言葉だけで、人を好きになる。
好きな小説家がいる。
新刊が出れば必ず買う。読み終わるのが惜しくて、わざとゆっくりページをめくることもある。でも私は、その人のことを何も知らない。顔も、年齢も、どんな場所に住んでいるのかも。SNSもやっていないらしく、著者近影すら見たことがない。私の手元にあるのは、その人の作品だけ。
それでも好きだと思う。だからこそと言うべきかもしれない。
その人の書く文章には難しい言葉がひとつも出てこない。
辞書を引く必要も、眉間に皺を寄せる必要もない。子どもでも読めるような、どこにでもある言葉だけで物語は綴られている。
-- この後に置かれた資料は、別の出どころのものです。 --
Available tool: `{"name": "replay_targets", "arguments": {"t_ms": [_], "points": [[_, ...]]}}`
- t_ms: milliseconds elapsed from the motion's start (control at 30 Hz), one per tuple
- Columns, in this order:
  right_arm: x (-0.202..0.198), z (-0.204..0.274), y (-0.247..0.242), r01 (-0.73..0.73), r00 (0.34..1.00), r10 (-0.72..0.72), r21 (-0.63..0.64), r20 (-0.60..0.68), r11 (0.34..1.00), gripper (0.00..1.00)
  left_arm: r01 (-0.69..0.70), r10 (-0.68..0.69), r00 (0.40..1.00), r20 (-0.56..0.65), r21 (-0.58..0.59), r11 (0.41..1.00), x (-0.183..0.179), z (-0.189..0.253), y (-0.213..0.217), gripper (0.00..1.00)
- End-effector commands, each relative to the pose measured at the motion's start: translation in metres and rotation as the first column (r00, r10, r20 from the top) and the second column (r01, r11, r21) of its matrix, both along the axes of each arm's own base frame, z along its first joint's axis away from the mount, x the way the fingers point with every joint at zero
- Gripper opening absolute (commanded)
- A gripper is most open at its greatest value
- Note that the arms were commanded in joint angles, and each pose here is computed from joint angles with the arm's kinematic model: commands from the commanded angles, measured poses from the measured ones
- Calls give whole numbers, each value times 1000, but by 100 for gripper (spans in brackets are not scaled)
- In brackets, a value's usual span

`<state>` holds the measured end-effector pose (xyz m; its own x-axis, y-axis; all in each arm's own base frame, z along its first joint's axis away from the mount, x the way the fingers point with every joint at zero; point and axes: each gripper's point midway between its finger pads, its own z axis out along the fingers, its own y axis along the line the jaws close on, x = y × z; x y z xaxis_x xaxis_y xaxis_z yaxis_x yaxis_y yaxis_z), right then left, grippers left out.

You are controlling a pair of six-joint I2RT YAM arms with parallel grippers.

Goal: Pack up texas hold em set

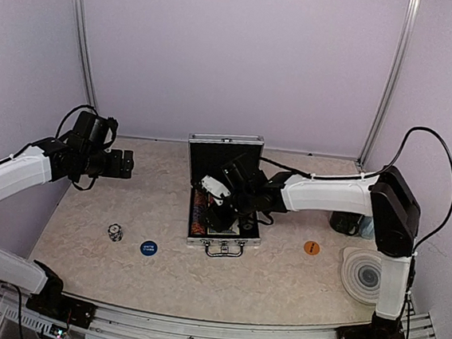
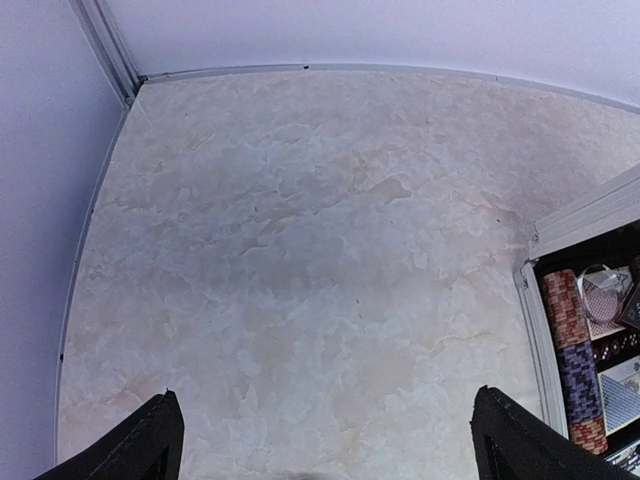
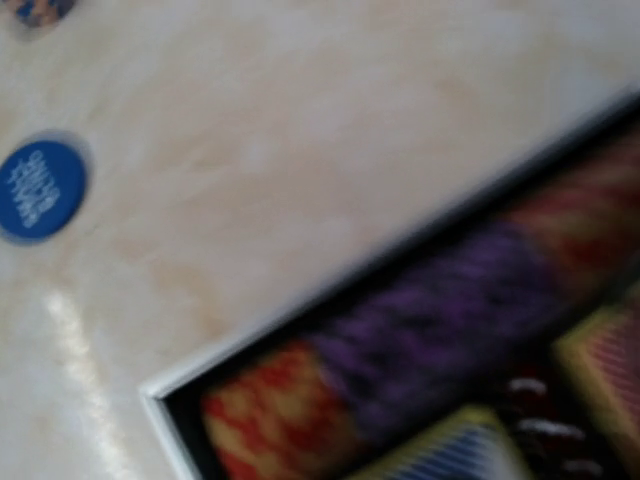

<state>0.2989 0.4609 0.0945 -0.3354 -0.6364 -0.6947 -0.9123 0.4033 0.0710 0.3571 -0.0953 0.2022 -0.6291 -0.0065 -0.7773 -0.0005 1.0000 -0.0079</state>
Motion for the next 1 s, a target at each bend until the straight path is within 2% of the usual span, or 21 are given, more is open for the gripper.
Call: {"name": "replay_targets", "arguments": {"t_ms": [0,67,200,367,500,767,967], "points": [[21,60,-17,90,981,-101,72,166,993,63,-61,63,995,83,-29,998,3,24,11,99],[21,67,-25,107,974,-118,70,191,992,72,-75,76,995,61,-16,997,2,20,13,99],[21,70,-42,154,961,-165,65,221,986,85,-116,116,993,-13,22,993,-1,3,19,99],[19,76,-60,195,944,-208,73,254,978,99,-113,112,993,-23,-7,994,-6,-1,18,99],[16,73,-70,209,939,-217,58,267,976,99,-79,77,994,-77,-30,996,-11,-9,10,99],[17,59,-79,238,934,-234,20,270,971,99,-198,182,949,-256,-38,979,-33,-33,13,99],[19,55,-79,239,933,-233,13,275,971,99,-177,151,944,-292,-64,982,-49,-37,4,99]]}}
難しい言葉を使えば知性を示すことができる。珍しい比喩を散りばめれば、独自性を出すこともできるだろう。けれど、その人は決してそうした道を選ばない。
誰でも知っている言葉を、誰も思いつかなかった順番で並べる。そのリズムが心地よくて、気づけば声に出して読みたくなる。情景が目に浮かんで、読み終わったあとには、世界の見え方が少し変わっている。
簡単な言葉だけで美しい世界を作れる人は、実は一番難しいことをしているのだと思う。飾りがない分、ごまかしが利かないのだから。
これはどういうことなのだろう、とずっと考えていた。
言葉だけで人を好きになるとはどういうことか。それを確かめたくて、私は『Lucia, My Lucia』という話を書いた。
1910年代のヨーロッパの架空の国を舞台にした、文通の物語である。海辺の国の令嬢ルチアが、砂浜で拾った古い瓶の中に一枚の紙を見つける。差出人は異国の船乗り、ギルバート。顔も知らない二人は手紙を交わし始める。
この小説を書きながら意図的にしたことがある。二人の容姿を描写しないことだ。見た目で好きになった関係ではないから。どんな目をしているか、背が高いか低いか、そういうことは二人にとって最初から問題ではなかった。
ギルバートはルチアの外見を知らなかった。でも、ルチアが果てしない海を"Oceano infinito"と呼ぶことを知っていた。夕暮れの海が金色の道を作ると感じることを知っていた。そして、ルチアにとってギルバートの手はどんな宝石よりも尊いのだ。美しいからではなく、その手が何を書き続けたかを知っているから。
言葉だけで人を好きになることを軽く見る人もいるかもしれない。顔も知らない、声も知らない、実際に会ったこともない。それは本物の好きなのか、と。
だけど小説を読んでいて考えることがある。顔を知らなくても、どんな人生を送ってきたかを知らなくても関係ない。その人が選んだ言葉の一つひとつが、すでにその人そのものだから。
感性は嘘をつかない。どの言葉を美しいと思うか、どこで句点を打つか、何を書いて、何を書かずに残すか。そういう選択の積み重ねにその人がいる。
その人の文章を読んで世界が愛おしくなるということは、その人の目を借りて世界を見ているということだ。その人が美しいと思うものを、自分も美しいと思えるということだ。これほど深く人と繋がる方法が他にあるだろうか。
好きな小説家の新刊を買うたび少し緊張する。また、この人に会える。言葉の向こうにいるこの人に。
顔も知らない。名前だって本名じゃない。それでもどんな知人よりも親しく感じている。ページをめくるたびに、この人はこういうものを美しいと思うのか、と発見する。その発見が嬉しくて、また次の新刊を待つ。
ページをめくり、この言葉を綴る指先に恋をする。言葉だけで、世界が愛おしくなれる。それは世界で一番贅沢な片思いだと、私は思っている。